Inevitably at this point, House Speaker Kevin McCarthy on Friday involved himself and the monkey house he presided over in those maneuvers. McCarthy backed Perry’s contention that the Justice Department is not entitled to his communications because they are covered by the Constitution’s Speech and Debate Clause, which protects speech from outside scrutiny for members of Congress in the discharge of their professional duties.
After the story was first published Monday, McCarthy spokesman Mark Bednar acknowledged that the House had become involved in the legal battle over Perry’s communications. “The Speaker has long said the House should protect Title I privileges. This action demonstrates that new leadership is making protecting the interests of the House a priority,” Bednar said[…]In August, Perry filed a public lawsuit shortly after the phone was confiscated, challenging for the first time the Justice Department’s right to access his communications. He insisted that the speech or debate clause of the Constitution bars the government from accessing information he might send related to his work as a member of Congress. Perry will soon drop the lawsuit, and the status of prosecutors’ efforts to obtain his records remains unclear.

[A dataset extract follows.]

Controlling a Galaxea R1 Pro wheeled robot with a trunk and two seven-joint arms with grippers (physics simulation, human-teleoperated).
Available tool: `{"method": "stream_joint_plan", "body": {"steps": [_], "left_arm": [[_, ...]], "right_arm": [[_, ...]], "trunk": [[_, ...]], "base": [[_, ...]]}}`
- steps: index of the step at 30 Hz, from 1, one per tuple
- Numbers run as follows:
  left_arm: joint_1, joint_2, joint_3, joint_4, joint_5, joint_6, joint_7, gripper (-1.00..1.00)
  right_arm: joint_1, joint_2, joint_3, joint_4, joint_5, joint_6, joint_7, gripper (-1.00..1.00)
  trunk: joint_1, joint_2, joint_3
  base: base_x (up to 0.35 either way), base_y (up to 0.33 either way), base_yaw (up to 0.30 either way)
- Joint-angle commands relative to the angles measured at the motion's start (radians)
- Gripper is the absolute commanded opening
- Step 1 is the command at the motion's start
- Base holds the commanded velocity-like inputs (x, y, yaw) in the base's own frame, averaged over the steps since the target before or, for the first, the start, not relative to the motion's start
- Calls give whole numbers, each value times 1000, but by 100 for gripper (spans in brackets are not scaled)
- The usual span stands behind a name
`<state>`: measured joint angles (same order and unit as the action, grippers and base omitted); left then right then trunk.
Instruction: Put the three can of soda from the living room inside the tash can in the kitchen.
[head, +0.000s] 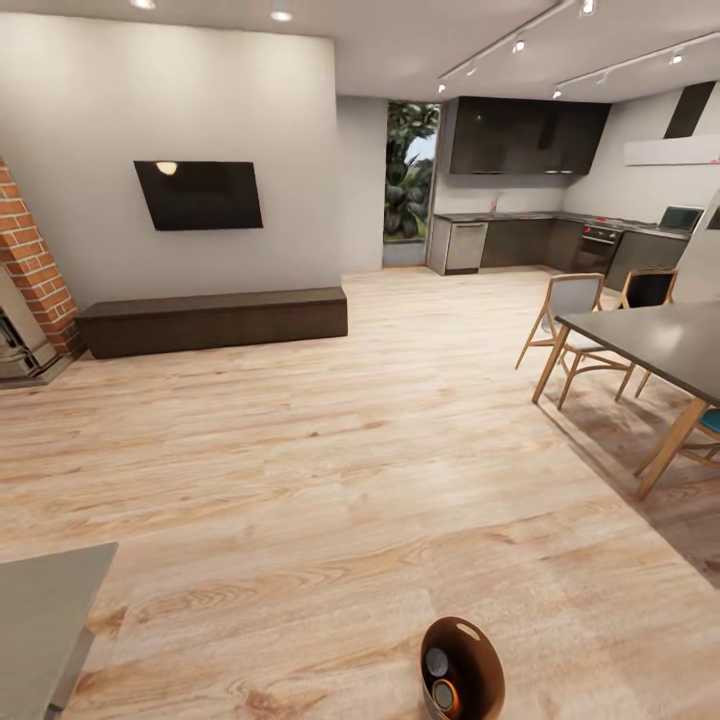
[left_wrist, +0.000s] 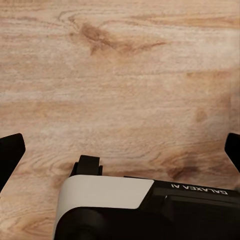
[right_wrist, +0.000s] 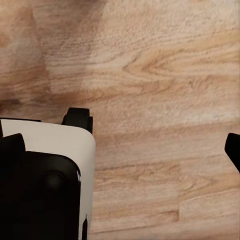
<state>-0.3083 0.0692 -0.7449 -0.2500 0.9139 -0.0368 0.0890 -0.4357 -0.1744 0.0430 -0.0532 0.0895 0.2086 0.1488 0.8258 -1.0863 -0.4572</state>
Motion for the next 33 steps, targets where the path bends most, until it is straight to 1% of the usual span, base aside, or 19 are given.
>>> {"method": "stream_joint_plan", "body": {"steps": [1, 8, 20, 26, 33], "left_arm": [[0, 0, 0, 0, 0, 0, 0, 100], [0, 0, -2, 0, 0, 0, 0, 100], [16, 1, -2, 0, 1, 0, 0, 100], [26, 2, -2, 2, 1, 0, 0, 100], [48, -1, -9, 36, 1, -1, 0, 100]], "right_arm": [[0, 0, 0, 0, 0, 0, 0, 100], [1, -1, 0, 2, 0, 0, 0, 100], [32, -4, 0, 2, 2, -4, 0, 100], [62, -4, 0, 2, 2, -6, 0, 100], [96, 1, 0, 3, 2, -6, 0, 100]], "trunk": [[-4, 7, 3], [-31, 56, 25], [-77, 140, 63], [-100, 182, 82], [-127, 231, 104]], "base": [[0, 0, 0], [0, 0, 0], [0, 0, 0], [0, 0, 0], [0, 0, 0]]}}
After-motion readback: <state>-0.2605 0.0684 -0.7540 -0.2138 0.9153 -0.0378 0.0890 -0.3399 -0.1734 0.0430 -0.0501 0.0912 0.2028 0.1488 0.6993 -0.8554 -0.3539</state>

You may recall that Senator Lindsey Graham attempted the same recusal to avoid testifying before a special Atlanta grand jury tasked with investigating former president*s attempts to trace the state of counts. Graham took his case all the way to the Supreme Court, only to have it dismissed in November. If Perry’s efforts to protect himself go this far, he may well find himself dispatched as well. For now, everything is on hold until a February 23 hearing. Linear thinking on this shows, of course, the absurdity of arguing that speech and debate clauses would protect evidence of collusion to overturn an election—but linear thinking got sidetracked long ago in these procedures.
Charles P Pierce is the author of four books, most recently idiot americaA working journalist since 1976. He lives near Boston and has three children.